* [Exercise objective]: Where the string "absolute" appears in a line of the material below, copy that line.

* [Data section]:

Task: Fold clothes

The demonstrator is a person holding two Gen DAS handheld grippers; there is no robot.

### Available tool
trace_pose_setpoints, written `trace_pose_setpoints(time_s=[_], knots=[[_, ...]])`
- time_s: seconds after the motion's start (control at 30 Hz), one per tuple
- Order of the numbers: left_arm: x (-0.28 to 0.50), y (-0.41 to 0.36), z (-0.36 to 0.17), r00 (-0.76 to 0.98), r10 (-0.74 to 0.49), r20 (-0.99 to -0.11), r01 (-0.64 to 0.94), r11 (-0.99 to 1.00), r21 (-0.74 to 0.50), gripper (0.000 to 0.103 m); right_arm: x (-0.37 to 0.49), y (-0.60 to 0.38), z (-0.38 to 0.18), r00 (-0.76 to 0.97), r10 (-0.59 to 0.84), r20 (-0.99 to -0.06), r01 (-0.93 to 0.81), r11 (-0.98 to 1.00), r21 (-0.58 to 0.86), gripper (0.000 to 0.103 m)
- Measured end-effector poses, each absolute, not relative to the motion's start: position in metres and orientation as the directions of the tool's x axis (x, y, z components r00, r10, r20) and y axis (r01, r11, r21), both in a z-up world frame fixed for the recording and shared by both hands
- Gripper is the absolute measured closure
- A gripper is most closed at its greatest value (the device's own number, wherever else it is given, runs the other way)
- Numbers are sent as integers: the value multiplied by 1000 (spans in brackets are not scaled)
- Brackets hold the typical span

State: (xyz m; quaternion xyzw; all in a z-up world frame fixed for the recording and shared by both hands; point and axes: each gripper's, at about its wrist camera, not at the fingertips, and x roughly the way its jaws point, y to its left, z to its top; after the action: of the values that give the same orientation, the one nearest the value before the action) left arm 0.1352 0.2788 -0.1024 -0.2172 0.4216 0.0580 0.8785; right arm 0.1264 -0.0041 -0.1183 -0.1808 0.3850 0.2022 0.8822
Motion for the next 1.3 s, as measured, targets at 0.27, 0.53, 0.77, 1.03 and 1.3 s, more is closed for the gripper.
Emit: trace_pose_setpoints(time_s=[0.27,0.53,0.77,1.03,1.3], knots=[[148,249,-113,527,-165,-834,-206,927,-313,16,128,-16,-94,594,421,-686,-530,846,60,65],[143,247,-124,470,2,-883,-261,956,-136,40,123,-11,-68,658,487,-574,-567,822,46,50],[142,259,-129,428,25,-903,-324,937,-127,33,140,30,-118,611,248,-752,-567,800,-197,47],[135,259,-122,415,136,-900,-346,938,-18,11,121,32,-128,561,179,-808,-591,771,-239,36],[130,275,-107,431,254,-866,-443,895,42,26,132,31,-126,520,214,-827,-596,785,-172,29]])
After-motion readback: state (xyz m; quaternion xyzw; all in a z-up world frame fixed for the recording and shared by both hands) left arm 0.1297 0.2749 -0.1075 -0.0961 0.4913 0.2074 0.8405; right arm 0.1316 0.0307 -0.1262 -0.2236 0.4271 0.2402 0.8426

* [Task answer]:
- Measured end-effector poses, each absolute, not relative to the motion's start: position in metres and orientation as the directions of the tool's x axis (x, y, z components r00, r10, r20) and y axis (r01, r11, r21), both in a z-up world frame fixed for the recording and shared by both hands
- Gripper is the absolute measured closure

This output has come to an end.